[Extracted data entries]
○ ○ ○
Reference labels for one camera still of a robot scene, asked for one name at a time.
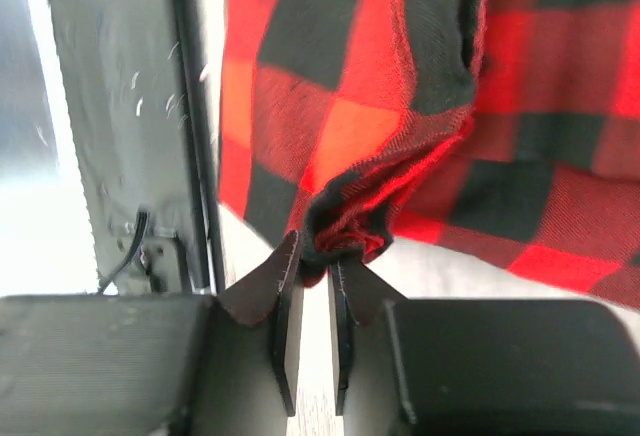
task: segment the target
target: white scratch
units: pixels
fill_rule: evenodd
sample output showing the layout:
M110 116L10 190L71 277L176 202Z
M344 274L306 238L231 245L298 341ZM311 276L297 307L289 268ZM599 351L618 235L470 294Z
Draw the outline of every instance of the white scratch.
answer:
M133 78L131 78L131 89L136 89L136 83L138 82L138 76L140 76L140 71L136 71L133 73Z
M169 111L169 106L171 106L171 102L175 97L176 97L175 94L172 94L171 96L169 96L169 99L167 99L167 104L164 106L165 111Z
M40 141L42 141L42 144L44 144L48 148L49 143L47 143L47 140L44 139L44 134L42 134L42 128L40 126L36 126L36 131L38 132L38 137L40 138Z
M173 53L176 52L176 49L178 49L179 45L180 45L180 41L178 41L176 44L173 45L173 48L171 48L171 51L169 51L169 56L167 56L167 60L171 59L171 56L173 56Z
M142 103L144 102L144 98L140 98L138 100L138 105L136 106L136 116L140 117L140 110L142 109Z
M205 64L200 73L200 82L204 83L204 80L209 76L209 64Z

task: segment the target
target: red and black plaid fabric
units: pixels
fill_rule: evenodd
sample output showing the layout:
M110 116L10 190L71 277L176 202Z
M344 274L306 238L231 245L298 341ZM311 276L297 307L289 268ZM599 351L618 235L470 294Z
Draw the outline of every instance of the red and black plaid fabric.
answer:
M227 0L220 197L640 308L640 0Z

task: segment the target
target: wire
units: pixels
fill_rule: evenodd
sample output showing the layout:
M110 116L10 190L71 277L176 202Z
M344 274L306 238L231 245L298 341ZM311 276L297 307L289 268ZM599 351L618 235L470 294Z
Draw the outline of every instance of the wire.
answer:
M133 263L138 257L140 257L140 253L142 251L142 243L144 241L144 237L149 230L150 223L150 215L147 211L138 210L138 214L136 214L136 224L135 224L135 232L133 233L133 241L131 242L131 247L129 251L127 251L126 256L120 262L116 268L111 271L107 276L100 278L100 283L98 284L98 294L104 294L106 289L109 287L111 283L115 281L115 279L127 269L127 267Z

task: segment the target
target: black cable
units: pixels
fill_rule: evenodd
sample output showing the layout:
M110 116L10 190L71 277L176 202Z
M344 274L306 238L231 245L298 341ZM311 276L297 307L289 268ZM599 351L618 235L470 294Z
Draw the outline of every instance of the black cable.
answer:
M133 234L131 247L129 248L129 251L127 251L127 254L122 262L118 266L116 266L116 268L107 276L100 278L100 282L98 284L98 294L104 294L109 285L115 281L120 273L122 273L122 271L124 271L127 266L129 266L136 258L140 257L140 252L142 251L142 243L144 241L144 237L147 234L147 231L149 230L150 219L150 215L147 211L138 210L138 214L136 215L135 232Z

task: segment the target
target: flannel fabric
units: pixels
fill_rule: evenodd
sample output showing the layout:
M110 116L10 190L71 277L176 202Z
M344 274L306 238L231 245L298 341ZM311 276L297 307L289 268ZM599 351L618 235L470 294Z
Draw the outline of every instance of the flannel fabric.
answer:
M227 0L220 198L640 308L640 0Z

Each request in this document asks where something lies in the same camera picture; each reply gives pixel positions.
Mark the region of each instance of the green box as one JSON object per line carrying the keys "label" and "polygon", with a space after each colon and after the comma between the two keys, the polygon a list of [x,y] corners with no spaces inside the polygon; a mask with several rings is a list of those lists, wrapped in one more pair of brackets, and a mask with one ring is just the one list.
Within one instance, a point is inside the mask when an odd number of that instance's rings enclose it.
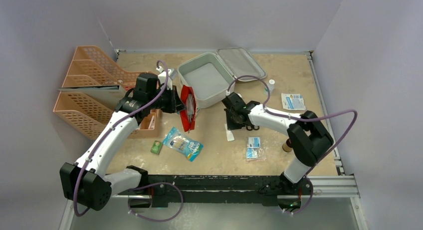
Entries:
{"label": "green box", "polygon": [[153,154],[157,154],[159,155],[161,149],[162,149],[163,143],[160,141],[154,141],[153,146],[151,147],[150,152],[152,152]]}

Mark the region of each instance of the container lid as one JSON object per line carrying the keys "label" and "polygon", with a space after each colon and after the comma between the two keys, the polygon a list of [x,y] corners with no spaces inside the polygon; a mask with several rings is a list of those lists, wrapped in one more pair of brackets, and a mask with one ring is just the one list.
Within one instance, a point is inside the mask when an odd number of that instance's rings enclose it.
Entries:
{"label": "container lid", "polygon": [[[260,79],[267,76],[267,73],[258,65],[254,58],[243,48],[218,49],[217,55],[226,64],[235,78],[242,75],[253,75]],[[248,82],[255,78],[243,78],[239,81]]]}

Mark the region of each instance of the gray storage box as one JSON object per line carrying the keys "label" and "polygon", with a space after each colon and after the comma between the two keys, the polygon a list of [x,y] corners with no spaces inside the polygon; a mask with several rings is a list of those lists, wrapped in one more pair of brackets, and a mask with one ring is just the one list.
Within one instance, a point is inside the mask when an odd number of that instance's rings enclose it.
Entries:
{"label": "gray storage box", "polygon": [[[263,79],[266,72],[243,48],[226,48],[217,50],[217,54],[207,52],[178,66],[181,84],[194,90],[197,106],[210,107],[226,96],[229,84],[242,75],[254,75]],[[247,82],[255,78],[243,78]]]}

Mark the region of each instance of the gray wall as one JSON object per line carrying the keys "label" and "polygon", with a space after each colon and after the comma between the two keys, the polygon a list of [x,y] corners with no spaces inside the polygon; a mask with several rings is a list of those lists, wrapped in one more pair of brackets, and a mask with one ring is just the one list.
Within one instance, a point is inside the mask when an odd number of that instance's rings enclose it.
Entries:
{"label": "gray wall", "polygon": [[77,45],[113,50],[85,0],[0,0],[1,229],[57,229],[59,169],[89,141],[52,113]]}
{"label": "gray wall", "polygon": [[315,49],[341,0],[91,0],[115,48]]}
{"label": "gray wall", "polygon": [[[328,111],[354,107],[340,146],[375,229],[422,229],[423,0],[343,0],[315,54]],[[333,120],[336,135],[351,116]]]}

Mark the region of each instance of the wooden table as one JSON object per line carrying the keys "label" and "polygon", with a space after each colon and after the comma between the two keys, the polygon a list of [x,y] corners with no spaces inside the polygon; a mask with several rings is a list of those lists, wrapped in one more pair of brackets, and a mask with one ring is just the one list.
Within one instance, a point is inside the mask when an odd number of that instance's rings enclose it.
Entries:
{"label": "wooden table", "polygon": [[[156,61],[164,60],[169,68],[177,68],[181,63],[198,54],[151,54],[120,53],[117,63],[127,71],[154,71]],[[322,116],[322,107],[305,55],[254,54],[253,57],[267,72],[266,81],[274,79],[275,89],[268,106],[282,110],[281,93],[300,93],[307,109]],[[174,80],[179,91],[179,79]],[[259,81],[235,84],[235,92],[240,93],[245,102],[266,99],[264,86]],[[154,155],[150,148],[155,140],[163,141],[172,127],[182,130],[181,119],[177,114],[162,114],[161,133],[158,138],[128,139],[112,160],[108,173],[123,170],[128,165],[143,168],[149,174],[175,175],[280,175],[289,165],[294,153],[282,150],[287,136],[276,131],[260,128],[258,131],[235,130],[235,141],[228,142],[224,130],[226,123],[224,106],[221,102],[202,109],[196,118],[195,130],[188,136],[203,143],[204,148],[198,157],[190,162],[175,150],[163,146],[160,155]],[[266,159],[246,161],[246,138],[261,138]],[[333,155],[328,155],[310,175],[337,175]]]}

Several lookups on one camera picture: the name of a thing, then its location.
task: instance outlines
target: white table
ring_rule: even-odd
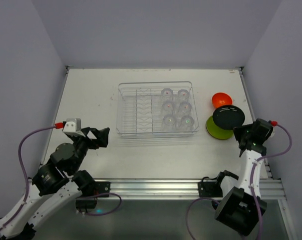
[[[192,137],[122,139],[116,133],[118,84],[129,82],[191,81],[200,130]],[[233,104],[252,123],[241,78],[237,70],[175,69],[71,69],[66,81],[56,122],[81,118],[82,127],[109,127],[109,145],[89,150],[81,170],[94,178],[108,179],[199,179],[215,177],[223,170],[239,174],[238,143],[234,138],[217,140],[205,128],[214,108],[212,96],[226,92]],[[71,142],[60,130],[54,130],[45,162],[55,148]],[[261,178],[267,178],[265,166]]]

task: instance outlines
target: white wall
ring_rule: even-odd
[[[0,217],[22,196],[25,183],[18,145],[29,132],[50,126],[65,67],[29,0],[0,0]],[[29,176],[43,154],[48,132],[22,151]]]
[[[281,0],[32,0],[67,65],[232,68]]]
[[[277,120],[292,134],[291,151],[270,164],[273,174],[282,178],[302,239],[302,0],[281,3],[244,73],[255,115]],[[278,130],[269,153],[287,144]]]

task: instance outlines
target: cup
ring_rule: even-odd
[[[166,115],[162,121],[162,131],[173,132],[176,130],[176,118],[173,115]]]
[[[165,101],[161,108],[161,117],[173,115],[175,104],[173,101]]]
[[[194,119],[191,116],[184,116],[178,125],[179,131],[192,131],[194,129]]]
[[[178,103],[182,103],[182,102],[188,102],[190,98],[190,92],[188,90],[185,89],[181,89],[180,91],[177,92],[177,99],[176,101]]]
[[[191,114],[192,105],[186,101],[180,103],[179,108],[177,109],[176,116],[182,118]]]
[[[165,88],[161,91],[161,103],[165,101],[173,101],[173,90]]]

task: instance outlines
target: metal frame
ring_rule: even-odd
[[[175,179],[96,179],[111,182],[111,192],[128,200],[190,200],[199,197],[197,183],[201,180]],[[261,180],[263,200],[285,200],[281,180]]]
[[[71,66],[65,66],[65,77],[64,77],[64,82],[63,82],[63,89],[62,89],[61,94],[60,94],[60,96],[59,96],[59,102],[58,102],[58,105],[56,106],[56,109],[55,109],[55,112],[54,112],[54,119],[53,119],[53,122],[52,122],[52,126],[53,126],[54,123],[55,123],[56,116],[57,116],[57,113],[58,113],[59,108],[60,108],[60,104],[61,104],[61,100],[62,100],[64,88],[65,88],[65,85],[66,85],[66,80],[67,80],[67,77],[68,77],[69,71],[70,71],[70,67],[71,67]],[[44,148],[44,151],[43,151],[43,154],[42,154],[42,158],[41,158],[41,162],[40,162],[39,168],[44,164],[45,157],[46,157],[46,153],[47,153],[47,149],[48,149],[48,147],[49,147],[49,143],[50,143],[51,136],[52,136],[52,131],[53,131],[53,130],[50,130],[49,137],[48,137],[47,140],[46,140],[45,148]]]
[[[242,81],[244,92],[249,105],[252,119],[255,119],[255,115],[252,109],[252,104],[247,92],[245,80],[243,77],[242,67],[236,68],[239,71],[239,75]],[[66,67],[65,82],[67,80],[69,67]],[[63,92],[61,92],[59,103],[61,102]],[[59,105],[57,106],[54,120],[57,116]],[[43,153],[40,166],[44,163],[45,155],[47,152],[48,144],[51,135],[45,145],[45,151]],[[292,217],[290,215],[286,196],[282,186],[281,180],[273,180],[269,163],[265,160],[266,169],[269,179],[260,180],[260,192],[263,200],[277,200],[280,211],[282,214],[283,222],[286,228],[286,232],[289,240],[298,240],[298,234],[295,230]],[[197,190],[197,183],[199,179],[95,179],[95,181],[103,181],[111,183],[111,192],[119,194],[123,199],[127,200],[190,200],[199,197]]]

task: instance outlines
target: dish rack
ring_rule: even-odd
[[[173,90],[174,99],[179,90],[189,91],[190,116],[194,119],[191,130],[163,130],[162,91]],[[199,131],[193,87],[191,82],[130,82],[119,84],[117,133],[123,138],[190,137]]]

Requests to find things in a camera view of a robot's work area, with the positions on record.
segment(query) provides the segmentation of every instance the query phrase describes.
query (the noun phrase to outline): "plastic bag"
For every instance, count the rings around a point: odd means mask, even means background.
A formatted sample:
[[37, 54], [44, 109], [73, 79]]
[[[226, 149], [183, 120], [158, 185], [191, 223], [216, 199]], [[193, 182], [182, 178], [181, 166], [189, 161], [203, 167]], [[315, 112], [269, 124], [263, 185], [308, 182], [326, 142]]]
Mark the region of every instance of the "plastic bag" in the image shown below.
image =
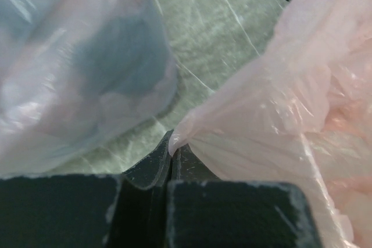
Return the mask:
[[222, 179], [294, 183], [324, 247], [371, 248], [371, 92], [372, 0], [292, 0], [265, 54], [187, 114], [169, 151], [189, 143]]
[[103, 144], [162, 111], [176, 79], [152, 0], [0, 0], [0, 173]]

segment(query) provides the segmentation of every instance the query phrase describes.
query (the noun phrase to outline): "black foam block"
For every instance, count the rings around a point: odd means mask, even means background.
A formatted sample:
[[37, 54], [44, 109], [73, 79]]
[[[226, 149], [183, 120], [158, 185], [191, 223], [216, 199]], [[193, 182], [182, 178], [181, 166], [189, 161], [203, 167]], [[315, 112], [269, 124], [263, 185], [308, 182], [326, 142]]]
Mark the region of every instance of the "black foam block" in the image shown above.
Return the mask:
○ ○ ○
Work to complete:
Scan the entries for the word "plastic". Report each line that has it.

The answer:
query (the noun phrase to outline): "plastic bag"
Mark the region of every instance of the "plastic bag" in the image shown below.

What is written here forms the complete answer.